A log-structured file system (hereinafter referred to as LSFS) is described by M. Rosenblum and John K. Ousterhout in an article entitled "The Design and Implementation of a Log-Structured File System", ACM Transactions on Computer Systems, Vol. 10, No. 1, February 1992, pages 26-52.
Briefly, the LSFS is a technique for disk storage management wherein all modifications to a disk are written sequentially to a log-like file structure. The log-like file structure is the only structure on the disk, and it contains indexing information so that the files can be read back from the log in an efficient manner.

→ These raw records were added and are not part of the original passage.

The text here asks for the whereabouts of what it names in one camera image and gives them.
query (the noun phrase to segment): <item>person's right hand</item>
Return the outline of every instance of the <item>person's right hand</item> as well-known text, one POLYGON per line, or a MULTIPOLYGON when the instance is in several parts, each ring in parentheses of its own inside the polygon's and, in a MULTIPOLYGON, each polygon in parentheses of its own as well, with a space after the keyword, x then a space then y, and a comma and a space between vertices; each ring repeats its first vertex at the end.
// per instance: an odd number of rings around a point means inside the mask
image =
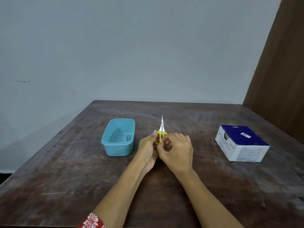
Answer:
POLYGON ((157 150, 159 157, 175 175, 192 170, 193 147, 188 135, 184 136, 181 133, 166 134, 162 138, 162 143, 157 145, 157 150), (164 149, 166 145, 172 146, 169 152, 164 149))

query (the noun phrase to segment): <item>person's left arm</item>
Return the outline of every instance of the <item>person's left arm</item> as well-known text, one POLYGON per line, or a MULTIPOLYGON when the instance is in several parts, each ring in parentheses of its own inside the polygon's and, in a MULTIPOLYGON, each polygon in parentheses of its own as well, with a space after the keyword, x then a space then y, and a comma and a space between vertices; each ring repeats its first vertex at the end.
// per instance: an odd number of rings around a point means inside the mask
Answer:
POLYGON ((153 147, 153 142, 156 140, 156 130, 150 136, 143 138, 139 142, 138 151, 127 166, 124 173, 119 178, 118 182, 107 193, 103 200, 89 215, 83 225, 80 227, 90 227, 91 223, 95 222, 93 227, 106 228, 121 228, 124 225, 126 216, 133 200, 135 192, 147 172, 149 172, 155 164, 158 157, 158 152, 153 147))

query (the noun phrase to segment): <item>yellow scissors handle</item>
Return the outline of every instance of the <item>yellow scissors handle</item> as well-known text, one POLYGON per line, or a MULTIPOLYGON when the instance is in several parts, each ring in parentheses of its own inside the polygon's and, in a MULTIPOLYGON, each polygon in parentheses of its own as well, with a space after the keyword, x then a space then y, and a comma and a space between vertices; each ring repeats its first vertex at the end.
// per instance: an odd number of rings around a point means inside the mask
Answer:
POLYGON ((155 143, 158 145, 158 144, 161 143, 161 139, 167 134, 167 132, 166 132, 166 131, 163 131, 163 136, 161 136, 162 134, 161 134, 161 131, 160 131, 160 130, 157 131, 157 133, 158 133, 158 135, 159 135, 159 142, 157 142, 157 141, 155 140, 155 143))

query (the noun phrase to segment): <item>gray wall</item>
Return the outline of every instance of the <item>gray wall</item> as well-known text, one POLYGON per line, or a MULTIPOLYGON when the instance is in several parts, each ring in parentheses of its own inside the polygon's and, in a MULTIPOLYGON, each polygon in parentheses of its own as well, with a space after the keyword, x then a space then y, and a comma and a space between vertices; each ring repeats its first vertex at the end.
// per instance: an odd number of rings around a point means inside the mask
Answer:
POLYGON ((0 0, 0 172, 95 99, 241 104, 280 1, 0 0))

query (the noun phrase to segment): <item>white sticker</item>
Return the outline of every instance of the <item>white sticker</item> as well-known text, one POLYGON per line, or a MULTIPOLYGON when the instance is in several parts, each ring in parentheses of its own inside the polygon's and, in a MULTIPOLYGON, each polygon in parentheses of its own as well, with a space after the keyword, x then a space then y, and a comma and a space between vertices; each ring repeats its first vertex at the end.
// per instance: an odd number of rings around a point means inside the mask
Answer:
POLYGON ((245 133, 241 133, 241 135, 245 136, 246 138, 251 138, 251 136, 249 136, 248 134, 245 134, 245 133))

An aspect of the LSFS approach is that large free areas are maintained on the disk in order to speed-up the write process. To maintain the large free areas, the log is divided into segments, and a segment cleaner is employed to compress live information from heavily fragmented segments, thereby freeing up segments for subsequent writes.

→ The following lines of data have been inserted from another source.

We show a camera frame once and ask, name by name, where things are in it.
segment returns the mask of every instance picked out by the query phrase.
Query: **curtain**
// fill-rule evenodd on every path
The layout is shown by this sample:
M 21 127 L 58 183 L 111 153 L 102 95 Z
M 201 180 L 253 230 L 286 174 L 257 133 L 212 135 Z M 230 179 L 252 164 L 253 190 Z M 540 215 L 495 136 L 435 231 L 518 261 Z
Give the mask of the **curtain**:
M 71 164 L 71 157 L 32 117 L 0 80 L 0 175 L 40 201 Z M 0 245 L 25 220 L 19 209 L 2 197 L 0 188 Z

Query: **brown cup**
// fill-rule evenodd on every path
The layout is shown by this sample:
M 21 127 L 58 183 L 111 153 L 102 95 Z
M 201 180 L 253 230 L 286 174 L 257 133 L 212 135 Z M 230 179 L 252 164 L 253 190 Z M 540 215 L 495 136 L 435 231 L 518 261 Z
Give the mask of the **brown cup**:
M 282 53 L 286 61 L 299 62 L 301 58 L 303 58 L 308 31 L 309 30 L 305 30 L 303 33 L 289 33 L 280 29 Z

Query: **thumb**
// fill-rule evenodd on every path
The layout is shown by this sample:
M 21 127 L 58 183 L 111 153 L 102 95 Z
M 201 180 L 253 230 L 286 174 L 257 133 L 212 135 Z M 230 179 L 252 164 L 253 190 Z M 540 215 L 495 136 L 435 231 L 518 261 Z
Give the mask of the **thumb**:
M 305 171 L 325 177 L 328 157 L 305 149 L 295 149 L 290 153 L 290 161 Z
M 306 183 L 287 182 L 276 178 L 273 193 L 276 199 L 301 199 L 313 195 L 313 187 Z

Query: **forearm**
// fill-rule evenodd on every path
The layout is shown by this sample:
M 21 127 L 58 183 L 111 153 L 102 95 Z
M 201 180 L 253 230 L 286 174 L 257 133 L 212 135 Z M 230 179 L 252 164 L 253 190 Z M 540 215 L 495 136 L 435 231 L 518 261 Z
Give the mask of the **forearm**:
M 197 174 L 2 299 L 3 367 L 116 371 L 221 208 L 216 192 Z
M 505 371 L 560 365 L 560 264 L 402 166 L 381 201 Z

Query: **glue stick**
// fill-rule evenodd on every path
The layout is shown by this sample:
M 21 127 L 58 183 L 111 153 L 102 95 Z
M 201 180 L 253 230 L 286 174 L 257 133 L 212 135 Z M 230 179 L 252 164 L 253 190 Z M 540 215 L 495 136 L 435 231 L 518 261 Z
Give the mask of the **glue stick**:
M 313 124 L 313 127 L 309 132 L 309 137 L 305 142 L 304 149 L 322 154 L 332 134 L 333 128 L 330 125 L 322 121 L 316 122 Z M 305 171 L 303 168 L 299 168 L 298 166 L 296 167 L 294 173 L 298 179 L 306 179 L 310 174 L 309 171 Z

A goal of the LSFS is to improve the efficiency of disk writes by utilizing a larger percentage of the disk bandwidth than other disk management techniques. That is, instead of making a large number of small writes to the disk, the data is instead collected in the storage subsystem cache or buffers, and the file cache is then written out to the disk in a single large I/O (disk write) operation. The physical writing of the segment, however, can proceed in increments.
One problem that arises from the use of such a LSFS is that compressed/compacted data can be scattered over multiple disk locations, thus reducing seek affinity and increasing response time.

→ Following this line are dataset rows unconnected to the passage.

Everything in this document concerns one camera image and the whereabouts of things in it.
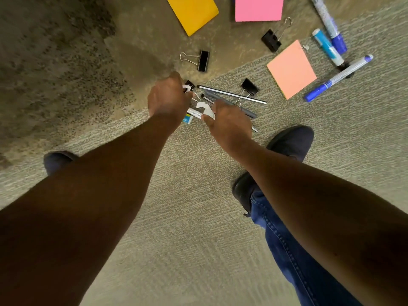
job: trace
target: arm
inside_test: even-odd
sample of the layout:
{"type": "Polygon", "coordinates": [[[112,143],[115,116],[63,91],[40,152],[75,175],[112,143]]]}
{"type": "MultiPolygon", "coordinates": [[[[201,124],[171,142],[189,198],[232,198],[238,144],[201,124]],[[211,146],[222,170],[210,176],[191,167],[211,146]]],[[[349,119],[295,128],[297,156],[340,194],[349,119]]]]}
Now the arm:
{"type": "Polygon", "coordinates": [[[142,205],[191,93],[173,73],[152,88],[151,118],[35,185],[0,211],[5,305],[78,305],[142,205]]]}
{"type": "Polygon", "coordinates": [[[251,140],[239,109],[216,102],[203,117],[252,175],[296,240],[365,305],[408,301],[408,215],[377,195],[251,140]]]}

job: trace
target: hand
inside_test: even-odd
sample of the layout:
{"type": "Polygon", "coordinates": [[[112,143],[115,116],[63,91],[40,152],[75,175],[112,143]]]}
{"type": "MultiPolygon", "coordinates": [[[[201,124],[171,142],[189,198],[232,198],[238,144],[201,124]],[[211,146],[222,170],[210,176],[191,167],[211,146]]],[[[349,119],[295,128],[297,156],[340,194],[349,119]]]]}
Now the hand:
{"type": "Polygon", "coordinates": [[[150,117],[167,115],[174,119],[178,126],[187,113],[192,97],[192,92],[183,92],[180,74],[173,72],[151,88],[147,97],[150,117]]]}
{"type": "Polygon", "coordinates": [[[237,148],[252,139],[251,120],[238,107],[221,100],[217,100],[212,109],[215,120],[207,115],[202,115],[201,119],[222,149],[232,155],[237,148]]]}

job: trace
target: yellow sticky note
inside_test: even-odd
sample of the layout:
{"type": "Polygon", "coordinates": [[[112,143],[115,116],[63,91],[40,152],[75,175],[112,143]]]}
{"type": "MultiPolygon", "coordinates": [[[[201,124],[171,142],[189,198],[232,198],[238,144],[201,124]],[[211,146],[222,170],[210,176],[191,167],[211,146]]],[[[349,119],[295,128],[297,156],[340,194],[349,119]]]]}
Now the yellow sticky note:
{"type": "Polygon", "coordinates": [[[192,35],[203,25],[218,15],[219,11],[214,0],[167,0],[178,20],[192,35]]]}
{"type": "Polygon", "coordinates": [[[267,66],[287,100],[317,78],[299,41],[282,51],[267,66]]]}

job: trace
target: denim
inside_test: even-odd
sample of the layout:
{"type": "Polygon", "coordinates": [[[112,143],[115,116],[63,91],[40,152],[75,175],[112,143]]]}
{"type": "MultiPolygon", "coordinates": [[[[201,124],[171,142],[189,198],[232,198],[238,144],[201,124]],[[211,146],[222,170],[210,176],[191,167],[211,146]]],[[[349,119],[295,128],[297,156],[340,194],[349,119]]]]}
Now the denim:
{"type": "Polygon", "coordinates": [[[252,221],[265,229],[266,242],[302,306],[361,305],[295,240],[262,191],[251,196],[252,221]]]}

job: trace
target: shoe
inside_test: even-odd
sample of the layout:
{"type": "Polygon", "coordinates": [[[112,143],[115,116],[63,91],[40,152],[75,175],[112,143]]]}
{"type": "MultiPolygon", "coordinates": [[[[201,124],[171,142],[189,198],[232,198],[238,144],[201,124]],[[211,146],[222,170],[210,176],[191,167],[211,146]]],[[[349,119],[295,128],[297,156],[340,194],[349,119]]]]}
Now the shoe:
{"type": "MultiPolygon", "coordinates": [[[[278,133],[266,148],[303,162],[312,146],[313,136],[312,128],[294,126],[278,133]]],[[[248,212],[244,214],[246,217],[251,216],[251,195],[257,189],[259,189],[258,185],[248,172],[241,175],[232,186],[232,194],[248,212]]]]}
{"type": "Polygon", "coordinates": [[[50,176],[54,174],[57,170],[78,158],[76,154],[70,153],[69,151],[55,151],[46,154],[44,156],[44,167],[47,171],[47,175],[50,176]]]}

Another problem that arises in the use of the LSFS relates to segment cleaning, also referred to herein as "garbage collection" (GC). More particularly, as the disk fills more and more disk activity is required for GC, thereby reducing the amount of time that the disk is available to service system requests.
Two mechanisms for performing free space management that are suggested in the above-referenced article include the use of a threaded log, where the log skips over active blocks and overwrites blocks of files that have been deleted or overwritten, and a copy and compact technique, where log space is generated by reading a section of disk at the end of the log, and rewriting the active blocks of that section, along with new data, into the newly generated space. However, both of these approaches require a significant allocation of disk resources to the management function, thereby adversely impacting the performance of the disk storage subsystem.
It is also known in the art to employ, instead of one large disk (also referred to as a Single Large Expensive Disk or SLED), a Redundant Array of Inexpensive Disks (RAID), as described by D. A Patterson, G. Gibson, and R. H. Katz in an article entitled "A Case for Redundant Arrays of Inexpensive Disks (RAID)", ACM SIGMOD Conference, Chicago, Ill., Jun. 1-3, 1988, pages 109-116. An advantage of the RAID approach is that it enables the disk subsystem of a data processor to keep pace with the continuing improvements in processor speed and main memory density. However, the authors show that the Mean Time To Failure (MTTF) of the RAID storage system is given by the MTTF of a single disk divided by the total number of disks in the array. As an example, if an array consists of 1,000 disks, each having an MTTF of 30,000 hours, then the MTTF for the array is only 30 hours, or slightly longer than one day. As such, an important consideration in the RAID system is the provision of error detection and correction information, check disks containing redundant information, and crash recovery techniques.
In this publication five different levels of RAID are discussed. Level one employs mirrored disks (full redundancy of all disks, both data and check disks), level 2 employs a hamming code for the error correction information to reduce the number of check disks., level 3 employs a single check disk per group of data disks, level 4 employs independent read/write operations wherein the individual transfer information is contained within a single disk unit and is not spread across several disks, and level 5 (RAID5) spreads both the data and the data integrity (parity) information across all disks, including the check disk.